Я плохо помню период, предшествующий Перл-Харбору. Мне только запомнилось чувство, что ситуация вышла из-под контроля (именно из-под контроля вообще). День за днем я, глядя на большую карту России в моем кабинете, следил за продвижением гитлеровских армий к Москве, сравнивая эту кампанию с продвижением армии Наполеона в 1812 году (в некоторых отношениях сходство было нередко поразительным). Во время войны с Россией наши отношения с немецким правительством, и до этого достаточно прохладные, стали ухудшаться. Никто не знал, чем и как все это закончится.
В одно памятное декабрьское воскресенье, слушая на коротких волнах американское радио, мы узнали о Перл-Харборе. Я тогда же позвонил по телефону мистеру Моррису, нашему временному поверенному, а также другим нашим сотрудникам, которым мог дозвониться. Поздно ночью мы собрались в посольстве, чтобы обсудить создавшееся положение. Война с Японией уже началась, и ясно было, что за этим может последовать вовлечение нашей страны в войну с Германией.
Четыре дня мы жили в неизвестности. За это время от нас перестали принимать телеграммы, даже правительственные, а во вторник наши телефоны вдруг загадочным образом перестали работать. Таким образом, мы оказались отрезанными от всего мира.
В ночь со вторника на среду мы сожгли свои шифры и уничтожили специальную корреспонденцию, понимая, что это лучше сделать, чем не сделать, надеясь на то, что войны удастся избежать. В четверг мы узнали, что Гитлер собирается выступать в рейхстаге с речью. После этого площадь перед посольством почему-то заполнили грузовики и толпы народа. Мы ждали штурма, но он не последовал. Зато наш телефон вдруг снова заработал. Позвонили из германского МИД и сообщили, что сейчас явится сотрудник отдела протокола, чтобы доставить временного поверенного США в делах Германии к министру иностранных дел. Возбужденный Риббентроп вслух прочел Моррису и его спутникам ноту об объявлении войны и прокричал: «Ваш президент хотел войны, и он получил войну!» – затем повернулся и вышел из помещения.
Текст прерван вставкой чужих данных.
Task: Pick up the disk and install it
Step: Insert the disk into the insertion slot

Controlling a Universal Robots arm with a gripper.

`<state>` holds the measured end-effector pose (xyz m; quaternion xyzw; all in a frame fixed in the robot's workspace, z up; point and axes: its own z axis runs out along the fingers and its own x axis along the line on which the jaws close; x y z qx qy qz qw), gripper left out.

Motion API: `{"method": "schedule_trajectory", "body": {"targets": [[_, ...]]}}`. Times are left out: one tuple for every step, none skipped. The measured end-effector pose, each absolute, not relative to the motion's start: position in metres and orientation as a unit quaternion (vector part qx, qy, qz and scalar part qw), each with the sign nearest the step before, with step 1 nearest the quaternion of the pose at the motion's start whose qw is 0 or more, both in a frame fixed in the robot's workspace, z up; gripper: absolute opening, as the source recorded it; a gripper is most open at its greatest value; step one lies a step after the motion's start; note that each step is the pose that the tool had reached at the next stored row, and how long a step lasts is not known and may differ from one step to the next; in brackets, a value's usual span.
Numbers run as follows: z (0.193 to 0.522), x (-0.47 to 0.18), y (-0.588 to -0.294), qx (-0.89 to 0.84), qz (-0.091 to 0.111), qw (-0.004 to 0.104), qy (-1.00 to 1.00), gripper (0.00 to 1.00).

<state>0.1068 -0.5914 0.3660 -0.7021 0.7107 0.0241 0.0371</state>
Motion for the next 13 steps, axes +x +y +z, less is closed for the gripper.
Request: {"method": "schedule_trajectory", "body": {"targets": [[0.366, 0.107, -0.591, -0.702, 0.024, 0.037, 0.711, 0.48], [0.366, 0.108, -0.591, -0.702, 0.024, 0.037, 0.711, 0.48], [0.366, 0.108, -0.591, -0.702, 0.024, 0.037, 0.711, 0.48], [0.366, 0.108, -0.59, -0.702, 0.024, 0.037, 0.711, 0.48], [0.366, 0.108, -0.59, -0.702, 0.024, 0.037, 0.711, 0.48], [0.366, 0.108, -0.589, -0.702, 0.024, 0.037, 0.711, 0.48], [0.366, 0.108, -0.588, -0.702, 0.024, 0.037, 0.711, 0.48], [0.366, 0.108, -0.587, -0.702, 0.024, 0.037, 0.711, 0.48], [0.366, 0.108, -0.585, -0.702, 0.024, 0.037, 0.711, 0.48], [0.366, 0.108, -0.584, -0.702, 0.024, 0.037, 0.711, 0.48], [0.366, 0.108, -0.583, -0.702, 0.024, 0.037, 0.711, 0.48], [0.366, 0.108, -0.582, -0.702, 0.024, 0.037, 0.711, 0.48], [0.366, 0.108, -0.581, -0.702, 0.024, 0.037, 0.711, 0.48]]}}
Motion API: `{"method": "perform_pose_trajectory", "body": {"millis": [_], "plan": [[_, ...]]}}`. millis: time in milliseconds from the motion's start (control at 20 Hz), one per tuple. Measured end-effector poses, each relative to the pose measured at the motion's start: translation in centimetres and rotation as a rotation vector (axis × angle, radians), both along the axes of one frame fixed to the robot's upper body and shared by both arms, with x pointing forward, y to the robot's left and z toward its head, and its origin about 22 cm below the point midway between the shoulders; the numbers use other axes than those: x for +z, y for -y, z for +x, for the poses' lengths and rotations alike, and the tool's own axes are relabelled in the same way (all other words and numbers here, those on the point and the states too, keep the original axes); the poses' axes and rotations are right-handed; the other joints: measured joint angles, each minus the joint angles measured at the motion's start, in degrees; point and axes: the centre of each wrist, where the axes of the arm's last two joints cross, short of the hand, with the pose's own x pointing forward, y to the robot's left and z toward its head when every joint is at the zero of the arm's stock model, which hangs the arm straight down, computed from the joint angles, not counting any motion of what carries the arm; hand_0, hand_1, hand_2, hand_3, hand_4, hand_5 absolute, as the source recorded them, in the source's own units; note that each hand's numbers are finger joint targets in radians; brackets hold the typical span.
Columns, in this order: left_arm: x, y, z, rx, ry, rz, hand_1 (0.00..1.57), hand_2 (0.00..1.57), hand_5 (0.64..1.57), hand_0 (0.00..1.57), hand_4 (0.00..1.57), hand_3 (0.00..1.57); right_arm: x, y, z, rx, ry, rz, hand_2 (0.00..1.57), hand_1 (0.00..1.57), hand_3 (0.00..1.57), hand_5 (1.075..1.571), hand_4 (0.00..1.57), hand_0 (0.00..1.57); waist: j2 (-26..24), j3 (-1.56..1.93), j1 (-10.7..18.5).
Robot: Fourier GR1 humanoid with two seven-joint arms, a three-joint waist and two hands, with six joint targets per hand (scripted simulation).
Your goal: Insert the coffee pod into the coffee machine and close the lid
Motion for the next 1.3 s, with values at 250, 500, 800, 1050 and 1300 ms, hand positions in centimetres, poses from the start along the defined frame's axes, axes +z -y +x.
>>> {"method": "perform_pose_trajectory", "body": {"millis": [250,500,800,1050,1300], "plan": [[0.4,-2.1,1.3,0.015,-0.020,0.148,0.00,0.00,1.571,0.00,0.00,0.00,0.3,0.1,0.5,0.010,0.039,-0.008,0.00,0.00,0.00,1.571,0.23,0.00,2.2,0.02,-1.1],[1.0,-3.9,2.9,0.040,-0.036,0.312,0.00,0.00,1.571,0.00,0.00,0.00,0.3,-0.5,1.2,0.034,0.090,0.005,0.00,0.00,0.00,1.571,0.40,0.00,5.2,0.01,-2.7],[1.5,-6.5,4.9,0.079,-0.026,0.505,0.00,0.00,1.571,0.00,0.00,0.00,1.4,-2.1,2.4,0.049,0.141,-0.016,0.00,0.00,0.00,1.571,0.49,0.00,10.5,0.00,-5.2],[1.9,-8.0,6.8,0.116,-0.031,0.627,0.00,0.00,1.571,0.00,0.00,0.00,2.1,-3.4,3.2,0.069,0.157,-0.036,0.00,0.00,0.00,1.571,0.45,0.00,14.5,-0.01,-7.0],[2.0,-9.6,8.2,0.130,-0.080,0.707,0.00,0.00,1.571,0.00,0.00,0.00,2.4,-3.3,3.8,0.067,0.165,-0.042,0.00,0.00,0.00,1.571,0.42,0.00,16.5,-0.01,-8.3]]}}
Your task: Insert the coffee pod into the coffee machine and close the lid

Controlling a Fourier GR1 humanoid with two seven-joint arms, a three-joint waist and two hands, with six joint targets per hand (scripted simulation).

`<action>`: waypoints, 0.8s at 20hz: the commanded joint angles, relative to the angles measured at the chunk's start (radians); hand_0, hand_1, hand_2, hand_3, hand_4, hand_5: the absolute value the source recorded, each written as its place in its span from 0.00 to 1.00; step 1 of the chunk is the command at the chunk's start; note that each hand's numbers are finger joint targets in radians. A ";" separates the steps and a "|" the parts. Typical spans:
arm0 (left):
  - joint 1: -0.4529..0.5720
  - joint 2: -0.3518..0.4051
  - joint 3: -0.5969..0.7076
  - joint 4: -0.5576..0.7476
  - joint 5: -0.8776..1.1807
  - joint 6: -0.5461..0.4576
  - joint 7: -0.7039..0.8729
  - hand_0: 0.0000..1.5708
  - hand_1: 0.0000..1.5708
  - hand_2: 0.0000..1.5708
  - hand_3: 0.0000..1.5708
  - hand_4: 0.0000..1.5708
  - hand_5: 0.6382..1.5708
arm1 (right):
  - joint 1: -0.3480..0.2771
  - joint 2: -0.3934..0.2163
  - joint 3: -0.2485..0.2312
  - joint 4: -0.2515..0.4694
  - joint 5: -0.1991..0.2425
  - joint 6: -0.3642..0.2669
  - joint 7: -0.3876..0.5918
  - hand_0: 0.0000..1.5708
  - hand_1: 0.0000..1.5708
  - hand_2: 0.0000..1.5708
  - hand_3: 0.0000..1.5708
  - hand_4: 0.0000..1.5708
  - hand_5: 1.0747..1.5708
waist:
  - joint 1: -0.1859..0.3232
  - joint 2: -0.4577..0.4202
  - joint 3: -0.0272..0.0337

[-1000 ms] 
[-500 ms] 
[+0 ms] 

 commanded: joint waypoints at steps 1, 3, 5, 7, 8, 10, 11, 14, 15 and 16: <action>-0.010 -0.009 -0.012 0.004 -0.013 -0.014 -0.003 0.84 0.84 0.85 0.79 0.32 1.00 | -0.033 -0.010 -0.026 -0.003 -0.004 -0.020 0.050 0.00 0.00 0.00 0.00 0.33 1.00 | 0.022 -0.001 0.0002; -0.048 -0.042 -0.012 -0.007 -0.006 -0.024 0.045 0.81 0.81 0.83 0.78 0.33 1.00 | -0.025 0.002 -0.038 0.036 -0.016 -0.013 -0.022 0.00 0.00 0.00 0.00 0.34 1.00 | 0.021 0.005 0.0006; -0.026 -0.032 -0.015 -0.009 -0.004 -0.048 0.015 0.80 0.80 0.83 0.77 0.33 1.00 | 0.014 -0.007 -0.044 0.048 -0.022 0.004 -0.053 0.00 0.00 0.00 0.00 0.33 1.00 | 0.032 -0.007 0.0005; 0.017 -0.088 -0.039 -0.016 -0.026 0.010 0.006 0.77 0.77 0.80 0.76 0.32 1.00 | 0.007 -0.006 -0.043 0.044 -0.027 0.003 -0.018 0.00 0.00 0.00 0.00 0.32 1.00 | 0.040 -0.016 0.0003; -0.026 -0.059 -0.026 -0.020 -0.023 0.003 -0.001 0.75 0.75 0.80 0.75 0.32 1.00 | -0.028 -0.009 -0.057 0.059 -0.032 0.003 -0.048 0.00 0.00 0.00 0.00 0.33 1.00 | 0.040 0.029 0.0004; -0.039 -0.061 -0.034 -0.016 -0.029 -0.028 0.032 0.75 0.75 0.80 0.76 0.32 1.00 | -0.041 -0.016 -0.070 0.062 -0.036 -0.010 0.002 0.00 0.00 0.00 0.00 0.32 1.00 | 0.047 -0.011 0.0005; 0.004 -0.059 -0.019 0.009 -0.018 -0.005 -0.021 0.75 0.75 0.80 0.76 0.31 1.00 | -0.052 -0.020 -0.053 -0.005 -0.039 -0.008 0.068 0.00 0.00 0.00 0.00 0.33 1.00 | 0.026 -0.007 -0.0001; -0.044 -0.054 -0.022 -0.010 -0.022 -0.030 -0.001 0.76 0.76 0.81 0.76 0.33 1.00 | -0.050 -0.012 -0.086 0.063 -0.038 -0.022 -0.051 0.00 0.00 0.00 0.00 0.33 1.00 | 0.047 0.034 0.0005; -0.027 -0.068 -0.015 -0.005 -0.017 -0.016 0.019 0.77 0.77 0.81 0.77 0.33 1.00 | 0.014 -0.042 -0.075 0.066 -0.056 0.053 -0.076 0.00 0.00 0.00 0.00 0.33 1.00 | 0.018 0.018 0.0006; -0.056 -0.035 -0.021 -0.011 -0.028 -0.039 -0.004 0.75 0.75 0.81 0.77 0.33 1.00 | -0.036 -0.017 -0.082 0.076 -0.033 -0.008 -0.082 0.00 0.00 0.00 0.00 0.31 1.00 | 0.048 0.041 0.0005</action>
Видимо не зная, что с нами делать дальше, сотрудники МИД решили проконсультироваться с Гитлером. Но тот уже отбыл в свою ставку, и мы два дня ждали ответа. Ответ, полученный в субботу, был лаконичным: «В конце недели американцев не должно быть в Берлине». За ночь нам кое-как удалось собраться, и к утру следующего дня мы подготовились к отъезду. В восемь утра 14 декабря наше здание заблокировали гестаповцы. И мы стали их пленниками. Нас посадили в автобусы и отвезли на вокзал, а оттуда на двух спецпоездах, под охраной гестапо, доставили в один из пригородов Франкфурта, где мы и провели около пяти месяцев. Лишь в конце апреля 1942 года правительство США связалось с нами, до этого же мы могли получать какую-то информацию только от самих немцев или от посещавших нас время от времени представителей Швейцарии.
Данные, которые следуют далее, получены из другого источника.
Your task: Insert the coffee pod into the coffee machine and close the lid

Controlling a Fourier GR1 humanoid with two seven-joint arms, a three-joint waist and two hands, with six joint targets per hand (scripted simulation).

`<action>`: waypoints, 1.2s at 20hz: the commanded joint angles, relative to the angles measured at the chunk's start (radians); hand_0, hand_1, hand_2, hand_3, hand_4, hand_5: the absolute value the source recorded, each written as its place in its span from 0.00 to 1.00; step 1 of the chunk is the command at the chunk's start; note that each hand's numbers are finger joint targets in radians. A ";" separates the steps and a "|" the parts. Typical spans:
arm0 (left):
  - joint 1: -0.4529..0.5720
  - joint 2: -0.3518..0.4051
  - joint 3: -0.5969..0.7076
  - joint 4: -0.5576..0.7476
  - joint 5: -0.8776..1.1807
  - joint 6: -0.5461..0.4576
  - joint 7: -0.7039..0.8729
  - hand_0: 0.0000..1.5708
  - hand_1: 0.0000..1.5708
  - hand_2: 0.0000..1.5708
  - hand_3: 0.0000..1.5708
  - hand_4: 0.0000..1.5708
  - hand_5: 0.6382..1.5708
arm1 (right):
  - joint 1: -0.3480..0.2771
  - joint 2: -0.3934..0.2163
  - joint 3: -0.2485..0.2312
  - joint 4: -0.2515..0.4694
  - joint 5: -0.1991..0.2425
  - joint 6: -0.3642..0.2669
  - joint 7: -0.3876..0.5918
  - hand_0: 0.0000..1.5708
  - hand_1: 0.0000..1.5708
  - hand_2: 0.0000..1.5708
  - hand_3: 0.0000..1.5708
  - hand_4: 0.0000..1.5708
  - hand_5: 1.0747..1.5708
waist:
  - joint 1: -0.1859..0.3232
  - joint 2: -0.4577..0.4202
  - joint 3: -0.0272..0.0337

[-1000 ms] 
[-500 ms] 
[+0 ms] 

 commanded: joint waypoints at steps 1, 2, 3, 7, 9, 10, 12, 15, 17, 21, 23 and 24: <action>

Весь этот период я чувствовал ответственность за порядок внутри группы узников и был их представителем перед немцами, державшими нас под стражей. Заботы, ссоры и жалобы этих людей занимали почти все мое время. Особенно частыми были всякого рода жалобы, связанные с питанием, которые доставляли мне немало хлопот, поскольку волей-неволей приходилось говорить об этом с немцами. Правда, мы получали положенные в Германии гражданскому населению продуктовые нормы, которые были ниже принятых в мире для военнопленных; не имели мы, однако, и продовольственной помощи Красного Креста, которая военнопленным также полагалась. Таким образом, кормили нас скудно, и все мы чувствовали, что недоедаем.